PROBLEM DESCRIPTION> Images are not part of the copy; write out the rest of the data exactly as given.

___ PROVIDED DATA

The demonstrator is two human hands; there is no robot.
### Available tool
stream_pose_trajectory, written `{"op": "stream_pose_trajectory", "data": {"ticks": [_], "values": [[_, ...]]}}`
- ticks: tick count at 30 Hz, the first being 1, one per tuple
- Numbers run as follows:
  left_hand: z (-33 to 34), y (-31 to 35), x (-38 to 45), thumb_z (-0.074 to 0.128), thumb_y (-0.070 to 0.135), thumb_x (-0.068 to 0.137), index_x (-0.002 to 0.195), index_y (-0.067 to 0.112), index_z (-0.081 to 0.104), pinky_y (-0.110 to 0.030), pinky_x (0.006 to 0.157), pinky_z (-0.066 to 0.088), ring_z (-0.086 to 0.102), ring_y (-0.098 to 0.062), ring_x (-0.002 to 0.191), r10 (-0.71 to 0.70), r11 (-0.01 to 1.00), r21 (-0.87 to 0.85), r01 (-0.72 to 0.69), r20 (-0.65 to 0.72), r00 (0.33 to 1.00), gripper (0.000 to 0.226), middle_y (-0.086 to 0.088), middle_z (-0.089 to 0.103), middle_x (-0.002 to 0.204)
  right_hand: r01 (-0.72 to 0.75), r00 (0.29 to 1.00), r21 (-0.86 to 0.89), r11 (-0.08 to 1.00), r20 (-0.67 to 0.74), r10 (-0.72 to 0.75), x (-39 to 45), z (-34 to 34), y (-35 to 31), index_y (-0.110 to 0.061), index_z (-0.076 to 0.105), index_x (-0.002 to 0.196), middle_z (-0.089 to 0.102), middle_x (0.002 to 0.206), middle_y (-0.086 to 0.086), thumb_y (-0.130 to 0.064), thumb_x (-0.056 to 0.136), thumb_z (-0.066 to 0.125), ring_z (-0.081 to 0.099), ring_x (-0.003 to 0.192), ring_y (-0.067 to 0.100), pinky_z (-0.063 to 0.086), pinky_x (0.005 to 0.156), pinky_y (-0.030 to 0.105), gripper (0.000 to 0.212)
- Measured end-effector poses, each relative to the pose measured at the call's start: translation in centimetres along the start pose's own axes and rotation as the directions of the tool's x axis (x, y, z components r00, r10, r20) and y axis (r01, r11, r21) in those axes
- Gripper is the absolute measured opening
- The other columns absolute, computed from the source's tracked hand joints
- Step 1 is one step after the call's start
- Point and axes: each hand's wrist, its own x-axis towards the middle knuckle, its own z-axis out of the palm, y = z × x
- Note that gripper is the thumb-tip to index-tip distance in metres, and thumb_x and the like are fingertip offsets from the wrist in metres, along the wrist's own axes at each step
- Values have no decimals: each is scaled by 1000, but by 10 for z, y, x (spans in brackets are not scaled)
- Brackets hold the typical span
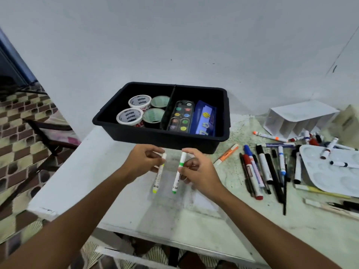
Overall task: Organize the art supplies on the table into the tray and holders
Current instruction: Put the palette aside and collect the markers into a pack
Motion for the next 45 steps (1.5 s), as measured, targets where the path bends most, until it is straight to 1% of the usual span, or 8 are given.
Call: {"op": "stream_pose_trajectory", "data": {"ticks": [6,11,15,23,29,38,42,45], "values": [[-8,-14,-4,74,-6,78,95,3,69,-30,59,58,68,-24,64,-51,999,1,51,25,998,20,-13,72,72,-145,989,-92,985,21,148,13,31,-2,-15,56,118,68,73,23,6,81,68,67,57,21,59,62,37,44],[-9,-18,-1,78,0,76,93,9,71,-20,57,55,70,-18,63,-11,989,145,9,12,1000,20,-10,73,73,-191,980,-91,977,30,195,13,43,-4,-27,54,91,68,66,17,4,80,71,66,55,26,60,64,45,37],[-9,-19,1,79,0,75,92,8,72,-17,55,52,68,-10,58,16,981,192,-18,13,1000,20,-8,72,71,-228,970,-115,967,64,236,15,49,-6,-19,55,98,68,67,17,5,81,70,66,52,24,60,60,42,32],[-5,-13,9,79,2,73,95,6,74,-33,65,60,69,-20,60,99,919,375,-119,72,992,23,-7,72,72,-277,950,-170,946,97,295,16,50,-10,-6,57,118,68,72,15,6,84,67,66,53,20,61,61,37,38],[-3,-9,8,78,1,76,95,4,71,-26,57,59,67,-14,51,47,918,388,-78,88,995,21,-8,70,70,-281,939,-256,925,124,320,18,46,-11,-3,54,127,68,76,15,4,85,66,67,52,17,59,56,31,45],[12,-13,-7,79,3,76,91,3,67,-22,49,55,65,-12,46,13,935,355,-23,31,999,19,-7,66,66,-267,911,-339,902,218,351,11,28,-18,-5,52,133,68,75,17,5,84,66,68,59,22,60,62,33,52],[13,-22,-10,81,20,76,101,10,71,-17,56,48,58,-6,56,156,846,516,-135,3,988,29,2,64,71,-259,913,-322,911,225,340,11,26,-19,-8,46,137,68,73,16,6,83,66,68,59,22,60,63,33,59],[1,-27,-13,80,29,75,108,17,71,-20,62,42,53,-5,71,312,778,548,-308,88,946,36,7,60,83,-232,926,-332,914,213,312,10,29,-18,-6,49,127,67,68,15,6,82,68,67,53,19,60,59,33,50]]}}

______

TASK ANSWER>
The demonstrator is two human hands; there is no robot.
### Available tool
stream_pose_trajectory, written `{"op": "stream_pose_trajectory", "data": {"ticks": [_], "values": [[_, ...]]}}`
- ticks: tick count at 30 Hz, the first being 1, one per tuple
- Numbers run as follows:
  left_hand: z (-33 to 34), y (-31 to 35), x (-38 to 45), thumb_z (-0.074 to 0.128), thumb_y (-0.070 to 0.135), thumb_x (-0.068 to 0.137), index_x (-0.002 to 0.195), index_y (-0.067 to 0.112), index_z (-0.081 to 0.104), pinky_y (-0.110 to 0.030), pinky_x (0.006 to 0.157), pinky_z (-0.066 to 0.088), ring_z (-0.086 to 0.102), ring_y (-0.098 to 0.062), ring_x (-0.002 to 0.191), r10 (-0.71 to 0.70), r11 (-0.01 to 1.00), r21 (-0.87 to 0.85), r01 (-0.72 to 0.69), r20 (-0.65 to 0.72), r00 (0.33 to 1.00), gripper (0.000 to 0.226), middle_y (-0.086 to 0.088), middle_z (-0.089 to 0.103), middle_x (-0.002 to 0.204)
  right_hand: r01 (-0.72 to 0.75), r00 (0.29 to 1.00), r21 (-0.86 to 0.89), r11 (-0.08 to 1.00), r20 (-0.67 to 0.74), r10 (-0.72 to 0.75), x (-39 to 45), z (-34 to 34), y (-35 to 31), index_y (-0.110 to 0.061), index_z (-0.076 to 0.105), index_x (-0.002 to 0.196), middle_z (-0.089 to 0.102), middle_x (0.002 to 0.206), middle_y (-0.086 to 0.086), thumb_y (-0.130 to 0.064), thumb_x (-0.056 to 0.136), thumb_z (-0.066 to 0.125), ring_z (-0.081 to 0.099), ring_x (-0.003 to 0.192), ring_y (-0.067 to 0.100), pinky_z (-0.063 to 0.086), pinky_x (0.005 to 0.156), pinky_y (-0.030 to 0.105), gripper (0.000 to 0.212)
- Measured end-effector poses, each relative to the pose measured at the call's start: translation in centimetres along the start pose's own axes and rotation as the directions of the tool's x axis (x, y, z components r00, r10, r20) and y axis (r01, r11, r21) in those axes
- Gripper is the absolute measured opening
- The other columns absolute, computed from the source's tracked hand joints
- Step 1 is one step after the call's start
- Point and axes: each hand's wrist, its own x-axis towards the middle knuckle, its own z-axis out of the palm, y = z × x
- Note that gripper is the thumb-tip to index-tip distance in metres, and thumb_x and the like are fingertip offsets from the wrist in metres, along the wrist's own axes at each step
- Values have no decimals: each is scaled by 1000, but by 10 for z, y, x (spans in brackets are not scaled)
- Brackets hold the typical span
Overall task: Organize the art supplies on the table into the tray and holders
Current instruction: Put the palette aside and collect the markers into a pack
Motion for the next 45 steps (1.5 s), as measured, targets where the path bends most, until it is straight to 1% of the usual span, or 8 are given.
Call: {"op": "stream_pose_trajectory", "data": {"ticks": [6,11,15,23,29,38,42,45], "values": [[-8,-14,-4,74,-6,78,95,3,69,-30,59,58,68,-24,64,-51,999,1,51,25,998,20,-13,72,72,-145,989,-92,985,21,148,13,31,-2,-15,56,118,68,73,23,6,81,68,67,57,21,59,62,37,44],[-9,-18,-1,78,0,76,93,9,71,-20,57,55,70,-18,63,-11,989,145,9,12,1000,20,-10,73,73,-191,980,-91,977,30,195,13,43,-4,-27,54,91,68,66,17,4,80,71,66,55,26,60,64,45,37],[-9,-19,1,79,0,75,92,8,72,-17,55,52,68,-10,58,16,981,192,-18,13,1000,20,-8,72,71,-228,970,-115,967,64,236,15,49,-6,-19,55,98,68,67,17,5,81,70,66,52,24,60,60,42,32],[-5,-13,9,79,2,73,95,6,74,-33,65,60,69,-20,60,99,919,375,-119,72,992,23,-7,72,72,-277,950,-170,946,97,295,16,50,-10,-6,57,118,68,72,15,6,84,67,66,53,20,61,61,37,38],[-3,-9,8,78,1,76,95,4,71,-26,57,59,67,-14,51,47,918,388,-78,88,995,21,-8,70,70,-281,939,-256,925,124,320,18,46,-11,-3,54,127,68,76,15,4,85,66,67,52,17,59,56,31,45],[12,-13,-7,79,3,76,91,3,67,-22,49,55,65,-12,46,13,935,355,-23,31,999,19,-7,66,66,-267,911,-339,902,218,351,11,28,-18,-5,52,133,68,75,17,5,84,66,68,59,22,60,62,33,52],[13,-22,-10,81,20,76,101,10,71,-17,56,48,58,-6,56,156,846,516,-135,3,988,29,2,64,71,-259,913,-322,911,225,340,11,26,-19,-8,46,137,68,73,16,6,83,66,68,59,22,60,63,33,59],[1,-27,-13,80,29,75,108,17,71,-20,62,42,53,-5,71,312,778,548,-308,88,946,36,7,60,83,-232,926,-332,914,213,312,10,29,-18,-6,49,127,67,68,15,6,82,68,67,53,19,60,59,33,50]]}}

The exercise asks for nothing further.